Mówi: | Leszek Bogdanowicz |
Firma: | Liveact.me |
Polski start-up uruchomi platformę do tworzenia profesjonalnych transmisji na żywo za pomocą smartfona. Skorzystają na niej małe firmy i youtuberzy
Do końca marca ruszy tworzona przez Polaków platforma Liveact.me. Za pośrednictwem przeglądarki internetowej, bez konieczności instalowania dodatkowego oprogramowania i zakupu drogiego sprzętu, będziemy mogli prowadzić profesjonalne transmisje na żywo w internecie. Relacje będzie można wzbogacić o plansze, slajdy czy wcześniej nagrane materiały wideo. Będzie także możliwość przeprowadzenia transmisji z wielu różnych źródeł.
– Platforma Liveact.me działa wyłącznie w przeglądarce internetowej na dowolnym komputerze, nie trzeba instalować żadnego oprogramowania, kupować sprzętu. Każdy, kto potrafi obsłużyć przeglądarkę, jest w stanie korzystać z naszego narzędzia. Liveact.me pozwala w bardzo łatwy i szybki sposób stworzyć profesjonalną, interaktywną transmisję live, czy to do serwisów społecznościowych, czy na strony www – mówi w rozmowie z agencją informacyjną Newseria Innowacje Leszek Bogdanowicz z firmy Liveact.me.

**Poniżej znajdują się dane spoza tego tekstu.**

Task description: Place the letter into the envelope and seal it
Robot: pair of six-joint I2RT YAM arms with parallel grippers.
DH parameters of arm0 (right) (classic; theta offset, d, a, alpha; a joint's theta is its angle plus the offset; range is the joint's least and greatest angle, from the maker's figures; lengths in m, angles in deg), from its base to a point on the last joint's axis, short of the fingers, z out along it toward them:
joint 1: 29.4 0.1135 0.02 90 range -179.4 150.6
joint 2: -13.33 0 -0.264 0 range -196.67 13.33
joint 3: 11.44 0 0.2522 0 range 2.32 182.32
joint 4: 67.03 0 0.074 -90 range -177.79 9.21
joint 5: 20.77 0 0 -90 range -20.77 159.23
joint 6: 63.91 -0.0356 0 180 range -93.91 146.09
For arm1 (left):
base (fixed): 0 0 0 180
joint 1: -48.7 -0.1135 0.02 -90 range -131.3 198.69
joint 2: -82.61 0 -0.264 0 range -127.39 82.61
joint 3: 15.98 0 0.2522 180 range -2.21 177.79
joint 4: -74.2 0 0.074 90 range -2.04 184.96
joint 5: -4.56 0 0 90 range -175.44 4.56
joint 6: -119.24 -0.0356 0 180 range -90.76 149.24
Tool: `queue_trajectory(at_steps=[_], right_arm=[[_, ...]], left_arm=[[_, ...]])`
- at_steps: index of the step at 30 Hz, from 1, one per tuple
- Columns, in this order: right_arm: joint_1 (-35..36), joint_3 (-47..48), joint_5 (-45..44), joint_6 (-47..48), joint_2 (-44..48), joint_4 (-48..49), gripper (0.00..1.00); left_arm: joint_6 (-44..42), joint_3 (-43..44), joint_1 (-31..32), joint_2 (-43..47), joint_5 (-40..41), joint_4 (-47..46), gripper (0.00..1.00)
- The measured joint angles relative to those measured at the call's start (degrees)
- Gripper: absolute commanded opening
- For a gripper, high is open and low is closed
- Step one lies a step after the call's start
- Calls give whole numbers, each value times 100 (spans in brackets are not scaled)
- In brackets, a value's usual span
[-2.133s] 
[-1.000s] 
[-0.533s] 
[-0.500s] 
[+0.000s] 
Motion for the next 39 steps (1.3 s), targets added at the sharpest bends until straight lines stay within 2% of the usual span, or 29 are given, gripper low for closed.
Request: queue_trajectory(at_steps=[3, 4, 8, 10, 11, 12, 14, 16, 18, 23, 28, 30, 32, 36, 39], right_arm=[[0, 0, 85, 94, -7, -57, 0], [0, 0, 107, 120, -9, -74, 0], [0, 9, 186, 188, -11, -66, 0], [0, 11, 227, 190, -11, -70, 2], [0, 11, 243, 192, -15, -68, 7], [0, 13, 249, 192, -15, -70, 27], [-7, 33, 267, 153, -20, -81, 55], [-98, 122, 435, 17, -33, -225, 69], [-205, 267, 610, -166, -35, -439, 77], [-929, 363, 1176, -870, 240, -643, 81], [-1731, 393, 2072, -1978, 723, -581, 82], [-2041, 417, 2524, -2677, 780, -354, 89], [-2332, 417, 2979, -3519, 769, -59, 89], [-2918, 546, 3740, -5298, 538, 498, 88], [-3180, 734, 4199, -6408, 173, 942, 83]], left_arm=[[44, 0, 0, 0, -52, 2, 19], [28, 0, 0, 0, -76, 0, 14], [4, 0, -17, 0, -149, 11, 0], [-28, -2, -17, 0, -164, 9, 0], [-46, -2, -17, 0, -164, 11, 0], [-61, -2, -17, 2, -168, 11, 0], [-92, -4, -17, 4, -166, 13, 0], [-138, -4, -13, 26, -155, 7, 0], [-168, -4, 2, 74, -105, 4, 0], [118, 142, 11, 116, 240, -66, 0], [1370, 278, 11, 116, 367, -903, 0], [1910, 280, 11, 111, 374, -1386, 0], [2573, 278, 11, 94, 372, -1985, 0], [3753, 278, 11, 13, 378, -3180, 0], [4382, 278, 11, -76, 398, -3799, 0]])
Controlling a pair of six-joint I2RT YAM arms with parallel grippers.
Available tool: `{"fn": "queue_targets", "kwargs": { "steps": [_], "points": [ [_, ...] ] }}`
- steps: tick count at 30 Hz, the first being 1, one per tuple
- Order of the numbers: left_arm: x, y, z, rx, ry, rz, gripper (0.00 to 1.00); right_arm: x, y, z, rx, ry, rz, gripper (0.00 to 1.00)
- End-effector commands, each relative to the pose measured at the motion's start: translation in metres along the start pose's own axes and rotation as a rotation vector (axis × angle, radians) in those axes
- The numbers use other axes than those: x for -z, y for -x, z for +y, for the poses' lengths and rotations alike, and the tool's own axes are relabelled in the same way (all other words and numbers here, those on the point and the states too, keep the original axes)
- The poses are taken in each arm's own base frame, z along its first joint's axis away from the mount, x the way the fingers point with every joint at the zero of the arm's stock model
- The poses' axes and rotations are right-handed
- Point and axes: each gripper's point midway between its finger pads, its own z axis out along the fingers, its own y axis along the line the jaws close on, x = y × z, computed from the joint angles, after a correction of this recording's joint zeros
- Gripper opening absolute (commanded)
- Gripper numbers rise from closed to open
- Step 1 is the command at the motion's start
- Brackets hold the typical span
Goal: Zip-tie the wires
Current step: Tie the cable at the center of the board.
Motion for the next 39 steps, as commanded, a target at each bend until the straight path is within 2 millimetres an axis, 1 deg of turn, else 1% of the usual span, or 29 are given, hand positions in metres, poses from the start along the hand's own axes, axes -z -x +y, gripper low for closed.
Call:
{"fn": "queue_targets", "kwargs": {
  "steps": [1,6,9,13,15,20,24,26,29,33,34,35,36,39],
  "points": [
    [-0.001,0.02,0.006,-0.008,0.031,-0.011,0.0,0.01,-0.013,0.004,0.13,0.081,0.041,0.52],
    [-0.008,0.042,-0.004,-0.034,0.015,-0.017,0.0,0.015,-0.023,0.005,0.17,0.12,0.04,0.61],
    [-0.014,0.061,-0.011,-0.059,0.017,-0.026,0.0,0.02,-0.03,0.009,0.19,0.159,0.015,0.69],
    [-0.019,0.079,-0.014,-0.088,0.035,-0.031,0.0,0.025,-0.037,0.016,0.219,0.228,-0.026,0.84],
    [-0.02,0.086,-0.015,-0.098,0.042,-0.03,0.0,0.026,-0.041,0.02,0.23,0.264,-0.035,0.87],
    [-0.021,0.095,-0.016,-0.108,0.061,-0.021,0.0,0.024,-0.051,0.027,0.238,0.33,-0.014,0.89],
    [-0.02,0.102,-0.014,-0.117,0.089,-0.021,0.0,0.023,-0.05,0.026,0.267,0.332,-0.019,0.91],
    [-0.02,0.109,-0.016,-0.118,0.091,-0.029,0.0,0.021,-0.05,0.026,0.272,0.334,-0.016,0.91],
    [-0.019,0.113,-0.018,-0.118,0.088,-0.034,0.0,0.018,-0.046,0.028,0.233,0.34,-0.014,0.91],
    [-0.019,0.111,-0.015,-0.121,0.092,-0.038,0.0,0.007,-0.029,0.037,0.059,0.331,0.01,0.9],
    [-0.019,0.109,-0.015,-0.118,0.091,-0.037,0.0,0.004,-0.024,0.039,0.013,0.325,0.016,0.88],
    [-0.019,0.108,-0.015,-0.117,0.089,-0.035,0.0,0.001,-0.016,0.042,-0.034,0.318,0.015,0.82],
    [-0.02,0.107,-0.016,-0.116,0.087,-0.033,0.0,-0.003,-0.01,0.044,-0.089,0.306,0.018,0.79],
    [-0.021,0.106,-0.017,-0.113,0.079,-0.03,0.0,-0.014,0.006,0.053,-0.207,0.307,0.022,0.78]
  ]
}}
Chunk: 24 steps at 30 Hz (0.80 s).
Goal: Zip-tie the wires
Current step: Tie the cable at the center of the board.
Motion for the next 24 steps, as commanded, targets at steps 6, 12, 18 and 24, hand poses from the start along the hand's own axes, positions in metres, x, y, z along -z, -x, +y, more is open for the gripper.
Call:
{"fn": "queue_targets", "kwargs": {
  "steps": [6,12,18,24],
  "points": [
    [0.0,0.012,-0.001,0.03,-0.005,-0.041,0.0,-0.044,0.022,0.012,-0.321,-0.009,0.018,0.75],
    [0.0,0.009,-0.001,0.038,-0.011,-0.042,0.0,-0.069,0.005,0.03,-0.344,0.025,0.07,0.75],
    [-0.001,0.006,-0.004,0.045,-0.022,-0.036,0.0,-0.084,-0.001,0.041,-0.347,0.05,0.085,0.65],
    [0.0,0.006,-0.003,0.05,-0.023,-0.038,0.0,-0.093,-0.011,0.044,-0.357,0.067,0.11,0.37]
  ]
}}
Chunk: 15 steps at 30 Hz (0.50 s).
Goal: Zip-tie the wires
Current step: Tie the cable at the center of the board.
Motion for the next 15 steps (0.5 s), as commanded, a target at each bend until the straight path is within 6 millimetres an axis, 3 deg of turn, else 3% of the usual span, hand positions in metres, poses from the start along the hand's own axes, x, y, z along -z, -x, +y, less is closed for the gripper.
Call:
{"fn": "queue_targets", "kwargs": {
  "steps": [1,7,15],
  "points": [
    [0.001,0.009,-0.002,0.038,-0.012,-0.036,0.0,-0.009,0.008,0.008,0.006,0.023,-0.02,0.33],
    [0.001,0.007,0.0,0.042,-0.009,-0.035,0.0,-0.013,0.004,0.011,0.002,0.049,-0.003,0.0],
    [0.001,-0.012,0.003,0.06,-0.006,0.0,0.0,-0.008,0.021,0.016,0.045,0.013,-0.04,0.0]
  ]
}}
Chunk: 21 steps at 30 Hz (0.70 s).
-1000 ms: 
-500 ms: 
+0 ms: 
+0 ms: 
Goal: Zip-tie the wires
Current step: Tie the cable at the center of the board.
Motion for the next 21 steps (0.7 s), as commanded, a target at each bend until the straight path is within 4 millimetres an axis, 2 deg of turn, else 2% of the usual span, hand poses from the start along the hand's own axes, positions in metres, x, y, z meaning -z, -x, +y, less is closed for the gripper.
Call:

Do obsługi transmisji nie potrzeba kupować drogiego, profesjonalnego sprzętu. Jako kamery mogą posłużyć zwykłe smartfony, które oferują coraz lepszą jakość nagrywanego wideo. Nie trzeba instalować zewnętrznej aplikacji, wystarczy zainstalowana przeglądarka internetowa. Transmisję z komórek można prowadzić zarówno z jednego pomieszczenia, jak i z telefonów na całym świecie. Relację można także wzbogacić o inne elementy.
– Można w tej transmisji wykorzystywać takie elementy, jak plansze, obrazy, slajdy, materiały wideo nagrane wcześniej, ale można przede wszystkim wykorzystywać strumienie live z wielu różnych kamer – twierdzi Leszek Bogdanowicz.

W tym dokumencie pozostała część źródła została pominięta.